In early March, Saudi Arabia and Russia got into a fight. The Saudis wanted to cut the production of oil so as to increase prices, but the Russians didn’t. Things came to a head at the OPEC+ meeting, and Saudi Arabia, in an apparent attempt to spite Russia, voted to increase production. They had two motives for this move. One, an increase in production would cause oil prices to plummet even below the cost of production for the Russians, forcing them to keep pumping oil at a loss. Two, the U.S. shale gas producers, whose costs of production are even higher than the Russians’ conventional oil drilling, would be hurt even more by this collapse of prices. The Saudis would wait out the U.S. producers and punish the Russians. The U.S. producers would go bankrupt, exploration would stop and the Russians would learn not to mess with the Saudis again. Enter the novel coronavirus.
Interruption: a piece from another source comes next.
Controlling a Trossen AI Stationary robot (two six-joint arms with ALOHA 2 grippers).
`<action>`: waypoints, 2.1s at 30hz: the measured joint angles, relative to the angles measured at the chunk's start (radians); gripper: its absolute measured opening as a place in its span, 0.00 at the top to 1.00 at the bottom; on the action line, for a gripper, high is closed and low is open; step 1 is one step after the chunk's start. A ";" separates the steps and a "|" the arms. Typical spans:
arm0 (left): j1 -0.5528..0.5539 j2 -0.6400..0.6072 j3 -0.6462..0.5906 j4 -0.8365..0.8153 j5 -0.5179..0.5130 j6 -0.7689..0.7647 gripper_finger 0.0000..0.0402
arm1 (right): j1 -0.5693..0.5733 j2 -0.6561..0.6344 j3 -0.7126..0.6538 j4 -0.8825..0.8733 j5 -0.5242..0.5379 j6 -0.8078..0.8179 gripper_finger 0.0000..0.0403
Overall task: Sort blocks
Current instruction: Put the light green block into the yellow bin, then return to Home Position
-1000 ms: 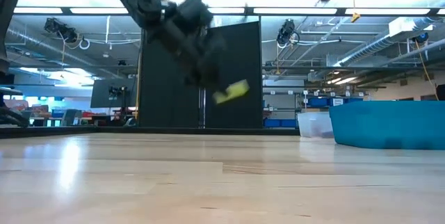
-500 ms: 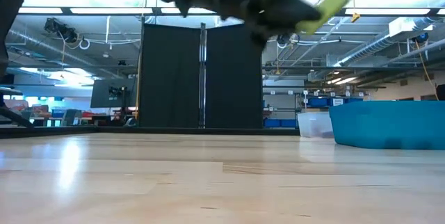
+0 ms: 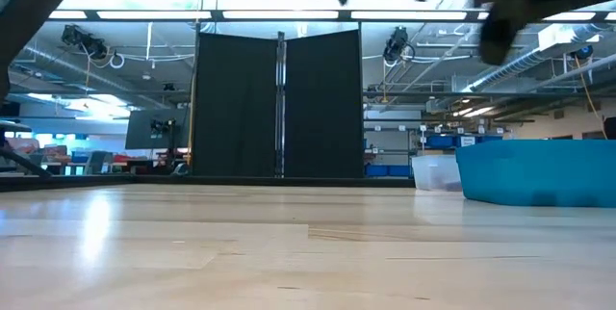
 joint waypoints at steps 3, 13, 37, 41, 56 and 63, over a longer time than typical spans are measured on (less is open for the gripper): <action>-0.016 0.071 0.088 -0.014 0.032 -0.026 0.84 | 0.001 -0.003 0.000 0.001 0.000 0.000 0.38; -0.040 0.185 0.218 -0.037 0.078 -0.107 0.84 | 0.032 -0.002 0.000 -0.002 0.000 -0.010 0.38; 0.029 -0.192 -0.087 -0.049 -0.179 0.160 0.80 | 0.093 0.071 0.000 -0.296 -0.098 -0.133 0.38; 0.059 -0.424 -0.423 0.173 -0.218 0.160 0.97 | 0.097 0.102 0.000 -0.326 -0.091 -0.216 0.38; 0.080 -1.403 -1.418 0.371 -0.612 0.250 0.99 | 0.254 0.110 -0.327 -0.079 0.258 -0.610 0.73; 0.080 -1.811 -1.691 0.341 -0.650 0.272 0.99 | 0.267 -0.094 -0.563 -0.046 0.284 -0.574 0.96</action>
No one could have seen the effects of the coronavirus coming. A complete and utter stop to consumption? To shipping? To flights? A tail event for sure. But this is what happened, and oil kept dropping way below what the Saudis had anticipated. The Russians got the message and the Saudis and Russians agreed to reverse course a month after their falling out. But the damage was done. During the monthlong spat, oil was so cheap no one thought it could go lower. Many sold futures for delivery several months down the line and bought crude at spot prices factoring in the cost of carrying the oil until then and making the delivery. Then, everyone else began doing the same thing. Suddenly there was nowhere left to store the oil that everyone had bought. No one was using the gas that had been produced from the crude oil and suddenly everything stopped – everything except oil production. You can’t just turn off oil production and turn it on the next day. It takes days or weeks to turn back on and weeks to “shut off.”
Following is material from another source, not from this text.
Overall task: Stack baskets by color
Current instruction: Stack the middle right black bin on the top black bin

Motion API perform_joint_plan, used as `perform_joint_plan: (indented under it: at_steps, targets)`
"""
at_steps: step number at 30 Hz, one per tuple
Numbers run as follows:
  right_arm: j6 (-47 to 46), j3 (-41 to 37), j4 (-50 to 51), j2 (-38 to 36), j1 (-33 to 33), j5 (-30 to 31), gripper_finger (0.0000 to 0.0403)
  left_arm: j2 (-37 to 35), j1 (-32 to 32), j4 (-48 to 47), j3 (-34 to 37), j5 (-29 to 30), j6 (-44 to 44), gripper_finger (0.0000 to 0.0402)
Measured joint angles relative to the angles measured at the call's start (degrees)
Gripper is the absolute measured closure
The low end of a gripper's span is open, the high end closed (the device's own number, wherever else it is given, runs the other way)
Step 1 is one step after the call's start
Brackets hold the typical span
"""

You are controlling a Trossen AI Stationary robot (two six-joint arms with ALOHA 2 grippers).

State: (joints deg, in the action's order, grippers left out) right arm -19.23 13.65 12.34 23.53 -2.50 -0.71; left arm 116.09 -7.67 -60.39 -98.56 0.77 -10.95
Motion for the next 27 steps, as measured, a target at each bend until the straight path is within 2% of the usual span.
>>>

So oil kept pumping, storage tanks are all full, and people are getting paid to take away the oil. That’s where we are now. The U.S. shale gas producers used low-interest loans and sold bonds at relatively low rates to finance their operations to the tune of billions of dollars. As the price of oil kept falling, they began defaulting. The Federal Reserve and U.S. government stepped in to help save them from default but many have already gone bust with many more losing money every day in anticipation of a turnaround. Investors who lost money with these companies are selling off other assets as they turn to liquidity, and this is depressing prices of other assets. If this continues, everything is going to sell off and we’ll be back to 2008 or worse in short order.
The world will have to “reopen” very shortly here. By the end of May, I predict nearly all countries will have “reopened” but the loss of life will continue. Demand won’t snap back to pre-corona levels and this economic malaise will continue until some other catalyst comes along to shock the global economy back to life.